India has a new health concern with rural consumers lapping up ultra-processed foods like never before
Consumption of packaged foods is no longer an urban phenomenon. It is embedding itself deep into rural markets, fuelled by cheap prices, long shelf life, and aggressive marketing and distribution. Can obesity become a rural problem some day? Only strong regulation can prevent this.
On paper, rural India paints an idyllic picture. Unhurried meals built around grains, lentils, and vegetables. Home-cooked using fresh ingredients. Limited access to fast food.
But new evidence shatters this imagery and indicates that something very different is happening outside India's cities.
Rural households are rapidly adopting packaged and ultra-processed foods, reshaping the country’s nutrition profile far faster than anyone anticipated.
According to a new analysis by Tony Blair Institute for Global Change titled 'Building on Success to Secure India's Future Health', 56% of rural Indians now consume packaged foods at least once a week, a steep jump from 42% in 2015.
The report describes this as a "silent structural shift" occurring without the cultural, regulatory, and public-health buffers that typically accompany such transitions.
This shift is not small. It suggests that India’s growing packaged-food economy is no longer an urban phenomenon. It is embedding itself deep into rural markets, fuelled by cheap prices, long shelf life, and aggressive distribution networks.
Much of the country’s nutrition policy was designed with the assumption that rural diets remain relatively insulated from ultra-processed foods. But now the report challenges this assumption and warns that public-health strategies risk being outpaced by the speed of dietary change.
Obesity: From an urban problem to a national crisis?
The implications are stark. India’s obesity rates have increased five-fold over the past 30 years.

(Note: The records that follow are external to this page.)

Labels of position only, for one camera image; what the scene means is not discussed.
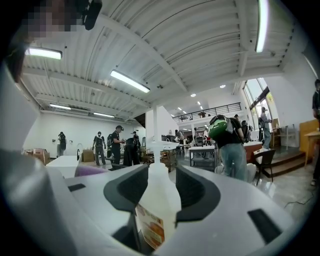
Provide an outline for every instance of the person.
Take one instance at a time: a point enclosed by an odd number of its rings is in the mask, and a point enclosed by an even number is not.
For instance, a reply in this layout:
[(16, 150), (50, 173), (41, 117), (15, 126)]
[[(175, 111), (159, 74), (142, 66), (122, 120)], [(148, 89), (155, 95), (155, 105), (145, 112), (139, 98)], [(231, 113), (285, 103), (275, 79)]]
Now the person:
[(239, 115), (238, 114), (235, 114), (234, 115), (234, 118), (238, 120), (239, 124), (242, 123), (241, 119), (239, 118)]
[(93, 145), (92, 145), (92, 150), (95, 149), (95, 163), (97, 166), (100, 166), (99, 164), (99, 155), (101, 155), (101, 160), (103, 165), (106, 164), (106, 158), (104, 154), (104, 149), (106, 149), (106, 143), (105, 143), (105, 138), (101, 136), (101, 131), (98, 131), (98, 134), (94, 137), (93, 139)]
[(125, 143), (125, 140), (120, 140), (119, 134), (121, 133), (121, 131), (123, 131), (124, 129), (122, 128), (121, 125), (118, 125), (115, 128), (115, 131), (112, 133), (111, 135), (111, 152), (114, 156), (114, 163), (119, 165), (120, 164), (120, 157), (121, 157), (121, 153), (120, 153), (120, 144)]
[(269, 149), (269, 145), (270, 145), (270, 141), (271, 141), (271, 134), (270, 134), (270, 128), (269, 128), (269, 123), (271, 123), (271, 119), (268, 119), (267, 115), (266, 115), (266, 111), (268, 111), (268, 109), (266, 109), (263, 106), (261, 108), (261, 111), (262, 111), (262, 113), (260, 115), (260, 118), (264, 122), (264, 127), (263, 127), (264, 144), (263, 144), (263, 148), (268, 150)]
[[(312, 97), (312, 111), (313, 111), (313, 116), (315, 119), (319, 121), (319, 128), (320, 128), (320, 80), (317, 79), (314, 82), (315, 85), (315, 92)], [(318, 154), (318, 159), (315, 164), (314, 172), (313, 172), (313, 177), (311, 181), (311, 186), (315, 186), (317, 182), (319, 181), (320, 177), (320, 148), (319, 148), (319, 154)]]
[(64, 151), (67, 147), (67, 139), (64, 133), (61, 131), (58, 135), (57, 145), (56, 145), (56, 157), (61, 157), (64, 155)]
[(250, 142), (251, 141), (251, 129), (250, 126), (247, 124), (246, 120), (243, 120), (241, 123), (241, 129), (243, 133), (243, 138), (245, 142)]
[(175, 136), (177, 137), (178, 141), (180, 142), (180, 144), (184, 144), (184, 134), (182, 133), (182, 131), (178, 131), (178, 130), (175, 130)]
[(218, 148), (220, 149), (221, 160), (224, 166), (224, 175), (230, 177), (232, 175), (232, 166), (234, 163), (234, 177), (241, 181), (247, 181), (247, 157), (246, 151), (242, 143), (244, 134), (239, 121), (234, 118), (227, 118), (232, 125), (232, 133), (224, 130), (216, 139)]

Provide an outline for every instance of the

One in four adults is now overweight or obese.
National Sample Survey data from 2022-23 shows that biscuits and chocolates were the main culprits, with 86.78% of households consuming them monthly, up from 69.51% in from 2011-12. Chips consumption surged dramatically from 7.38% to 44.17%. Consumption of bread (25.65%), noodles (21.06%), and packaged pickles (22.57%) also rose.
And this problem is threatening to spill over into the rural markets.

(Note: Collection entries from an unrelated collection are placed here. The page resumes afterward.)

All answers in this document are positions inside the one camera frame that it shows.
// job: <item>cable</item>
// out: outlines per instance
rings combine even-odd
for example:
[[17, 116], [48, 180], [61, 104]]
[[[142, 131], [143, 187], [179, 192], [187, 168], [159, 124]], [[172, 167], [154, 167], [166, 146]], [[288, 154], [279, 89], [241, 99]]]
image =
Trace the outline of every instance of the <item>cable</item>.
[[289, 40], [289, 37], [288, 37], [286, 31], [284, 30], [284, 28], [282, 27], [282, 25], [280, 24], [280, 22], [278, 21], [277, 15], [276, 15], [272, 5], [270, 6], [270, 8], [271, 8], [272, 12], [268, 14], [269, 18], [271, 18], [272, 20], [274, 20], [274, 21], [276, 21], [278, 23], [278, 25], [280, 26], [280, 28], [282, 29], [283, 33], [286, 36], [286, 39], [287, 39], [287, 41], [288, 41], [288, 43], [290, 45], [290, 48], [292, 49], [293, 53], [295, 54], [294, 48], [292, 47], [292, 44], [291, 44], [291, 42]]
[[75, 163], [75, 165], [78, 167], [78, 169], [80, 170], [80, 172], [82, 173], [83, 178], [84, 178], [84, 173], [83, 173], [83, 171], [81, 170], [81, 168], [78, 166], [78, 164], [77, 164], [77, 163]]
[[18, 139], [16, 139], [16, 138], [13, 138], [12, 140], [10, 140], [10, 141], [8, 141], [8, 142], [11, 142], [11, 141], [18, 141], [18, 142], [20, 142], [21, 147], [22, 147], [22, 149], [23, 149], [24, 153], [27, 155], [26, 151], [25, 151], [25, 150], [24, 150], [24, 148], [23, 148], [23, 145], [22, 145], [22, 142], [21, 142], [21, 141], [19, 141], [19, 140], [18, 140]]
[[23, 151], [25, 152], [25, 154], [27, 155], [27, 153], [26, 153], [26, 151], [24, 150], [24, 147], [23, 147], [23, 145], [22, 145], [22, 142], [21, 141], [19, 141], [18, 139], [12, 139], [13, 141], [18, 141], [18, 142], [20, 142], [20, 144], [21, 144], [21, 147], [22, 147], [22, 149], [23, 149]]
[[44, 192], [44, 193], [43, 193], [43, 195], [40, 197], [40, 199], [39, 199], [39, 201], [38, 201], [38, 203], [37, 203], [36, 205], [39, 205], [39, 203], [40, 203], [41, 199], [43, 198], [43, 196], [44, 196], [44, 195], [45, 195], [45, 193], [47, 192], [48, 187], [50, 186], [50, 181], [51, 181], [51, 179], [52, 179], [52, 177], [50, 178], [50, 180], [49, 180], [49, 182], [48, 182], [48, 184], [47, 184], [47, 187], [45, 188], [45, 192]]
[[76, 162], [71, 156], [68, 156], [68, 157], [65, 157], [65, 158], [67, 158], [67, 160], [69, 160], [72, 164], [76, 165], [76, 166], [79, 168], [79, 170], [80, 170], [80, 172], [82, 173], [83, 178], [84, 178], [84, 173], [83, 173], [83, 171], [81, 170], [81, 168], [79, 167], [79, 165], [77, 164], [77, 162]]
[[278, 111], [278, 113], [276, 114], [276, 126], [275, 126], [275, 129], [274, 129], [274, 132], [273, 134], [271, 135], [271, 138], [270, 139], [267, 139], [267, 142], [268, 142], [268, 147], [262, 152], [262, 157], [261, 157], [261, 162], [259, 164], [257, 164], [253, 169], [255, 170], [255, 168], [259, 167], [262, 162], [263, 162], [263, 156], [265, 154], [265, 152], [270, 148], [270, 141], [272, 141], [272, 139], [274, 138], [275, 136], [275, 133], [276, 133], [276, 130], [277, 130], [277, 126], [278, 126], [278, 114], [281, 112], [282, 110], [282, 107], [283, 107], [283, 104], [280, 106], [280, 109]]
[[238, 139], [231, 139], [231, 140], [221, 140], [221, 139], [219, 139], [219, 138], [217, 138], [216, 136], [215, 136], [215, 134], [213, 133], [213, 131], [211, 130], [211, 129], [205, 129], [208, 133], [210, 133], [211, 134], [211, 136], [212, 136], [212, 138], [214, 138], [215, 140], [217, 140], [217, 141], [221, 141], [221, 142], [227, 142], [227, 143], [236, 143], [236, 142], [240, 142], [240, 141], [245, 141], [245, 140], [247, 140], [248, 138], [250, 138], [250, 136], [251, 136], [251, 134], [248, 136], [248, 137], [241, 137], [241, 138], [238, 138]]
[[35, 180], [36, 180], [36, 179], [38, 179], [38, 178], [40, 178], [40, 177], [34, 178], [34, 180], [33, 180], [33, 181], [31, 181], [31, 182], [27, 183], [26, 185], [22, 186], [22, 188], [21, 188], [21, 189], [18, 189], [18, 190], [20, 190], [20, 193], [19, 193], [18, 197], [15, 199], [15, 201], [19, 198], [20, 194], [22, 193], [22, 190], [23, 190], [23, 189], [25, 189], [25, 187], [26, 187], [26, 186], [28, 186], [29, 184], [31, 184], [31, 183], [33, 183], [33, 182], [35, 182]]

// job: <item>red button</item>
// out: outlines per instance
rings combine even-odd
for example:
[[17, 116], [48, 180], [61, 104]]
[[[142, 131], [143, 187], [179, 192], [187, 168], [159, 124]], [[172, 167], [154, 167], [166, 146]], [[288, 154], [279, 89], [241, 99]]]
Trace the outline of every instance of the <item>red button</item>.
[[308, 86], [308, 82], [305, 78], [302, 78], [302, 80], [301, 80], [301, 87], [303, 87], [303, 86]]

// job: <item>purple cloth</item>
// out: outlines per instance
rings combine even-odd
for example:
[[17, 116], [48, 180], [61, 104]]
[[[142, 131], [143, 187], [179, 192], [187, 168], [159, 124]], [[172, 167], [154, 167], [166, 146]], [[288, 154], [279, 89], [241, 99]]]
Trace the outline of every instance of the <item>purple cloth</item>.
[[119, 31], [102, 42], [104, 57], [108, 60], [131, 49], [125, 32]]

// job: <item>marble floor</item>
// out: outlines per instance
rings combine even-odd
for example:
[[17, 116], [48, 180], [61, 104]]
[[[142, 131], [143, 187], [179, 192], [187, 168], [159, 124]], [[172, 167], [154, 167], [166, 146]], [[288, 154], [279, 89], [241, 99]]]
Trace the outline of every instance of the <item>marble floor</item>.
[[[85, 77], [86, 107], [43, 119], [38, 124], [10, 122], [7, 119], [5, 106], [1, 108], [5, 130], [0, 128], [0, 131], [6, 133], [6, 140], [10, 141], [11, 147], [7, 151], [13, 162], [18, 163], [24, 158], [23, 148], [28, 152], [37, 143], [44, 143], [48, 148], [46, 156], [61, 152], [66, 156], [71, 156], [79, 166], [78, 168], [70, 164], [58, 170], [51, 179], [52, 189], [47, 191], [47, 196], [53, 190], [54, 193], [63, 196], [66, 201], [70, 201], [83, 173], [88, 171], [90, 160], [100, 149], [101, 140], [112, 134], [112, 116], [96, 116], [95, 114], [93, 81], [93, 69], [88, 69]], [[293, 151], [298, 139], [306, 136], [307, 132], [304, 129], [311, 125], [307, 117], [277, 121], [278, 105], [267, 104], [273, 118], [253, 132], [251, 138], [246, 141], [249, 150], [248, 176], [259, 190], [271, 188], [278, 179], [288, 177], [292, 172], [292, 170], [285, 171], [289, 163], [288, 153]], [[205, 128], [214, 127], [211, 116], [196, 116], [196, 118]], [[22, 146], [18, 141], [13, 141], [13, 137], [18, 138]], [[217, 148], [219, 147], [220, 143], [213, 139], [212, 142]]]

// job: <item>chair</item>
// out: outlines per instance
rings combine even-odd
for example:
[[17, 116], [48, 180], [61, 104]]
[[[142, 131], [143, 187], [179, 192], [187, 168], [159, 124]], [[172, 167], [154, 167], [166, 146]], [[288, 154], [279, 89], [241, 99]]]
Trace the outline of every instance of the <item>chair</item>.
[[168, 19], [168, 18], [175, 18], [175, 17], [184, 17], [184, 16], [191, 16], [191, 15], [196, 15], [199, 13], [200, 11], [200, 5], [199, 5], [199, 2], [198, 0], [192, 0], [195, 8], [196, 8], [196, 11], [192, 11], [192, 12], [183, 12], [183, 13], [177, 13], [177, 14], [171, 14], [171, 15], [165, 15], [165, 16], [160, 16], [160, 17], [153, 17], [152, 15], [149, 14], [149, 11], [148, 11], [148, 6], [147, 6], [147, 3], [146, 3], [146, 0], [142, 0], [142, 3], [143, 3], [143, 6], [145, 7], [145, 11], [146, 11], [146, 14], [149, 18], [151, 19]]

For long, obesity has been seen as an urban lifestyle issue. With eating habits changing rapidly in rural areas, obesity could one day become a rural problem as well. If that happens, could we be staring at a national crisis sooner than later?
For now, the rising consumption of ultra-processed foods in rural areas could impede efforts to combat obesity and non-communicable diseases.
Food industry vs Regulatory landscape
The report shows that the diet shift in rural areas is happening faster than in urban areas, but without adequate access to healthcare, screening, and preventive measures.
When it comes to regulation, India is lagging behind on many counts.
The report notes that unlike Chile, the United Kingdom, or Singapore, India still does not mandate warning labels for high salt, sugar and fat on the front of the pack. Restrictions on marketing unhealthy foods to children are fragmented and inconsistent, often implemented at the state level rather than nationally.
Meanwhile, multinational and domestic food companies have rapidly penetrated the Tier II, Tier III, and rural markets, with consumers unable to distinguish healthy from unhealthy foods.
On one hand, there is a powerful, well-funded food industry with strong distribution networks, retail penetration, and aggressive on-the-ground marketing. On the other hand, the regulatory landscape is fragmented and struggling to keep pace with the innovation in the industry and the shifts in dietary habits.
The Tony Blair Institute report captures this candidly: India’s regulatory tools have not kept up with the speed at which ultra-processed foods are entering the market. Manufacturers face little pressure to reformulate their products to make them healthier.
Regulation is the weakest in rural markets: there are fewer monitoring mechanisms, limited enforcement of consumer protection laws, and almost no literacy about nutrition labelling and standards.
Without clear front-of-pack labels, marketing restrictions, and nutritional standards, high-salt, high-sugar, and high-fat products will penetrate deeper into rural markets each year. Remember, these are communities that have for long relied on home-cooked meals and fresh ingredients.
So ultimately, the burden of health falls on the consumers. Here again, not all consumers are aware of the harmful effects of processed foods, especially in rural markets where nutrition literacy is low.
The stakes are high
The report rings warning bells loud and clear. If rural India continues on this path, the healthcare burden in the country, which is already strained, could get heavier.
What is unfolding in rural India is not simply a lifestyle shift. It indicates a profound change in the country's food economy, with serious health and economic consequences in the long term.
Rising consumption of ultra-processed foods in rural India could balloon into a huge public health challenge over the next decade.
The country must clean up its act when it still has the chance to do so. And that starts with strong regulations around marketing and labelling. The longer it takes for regulators to introduce policy reforms rooted in science-based nutritional standards, the deeper will be the penetration of processed foods.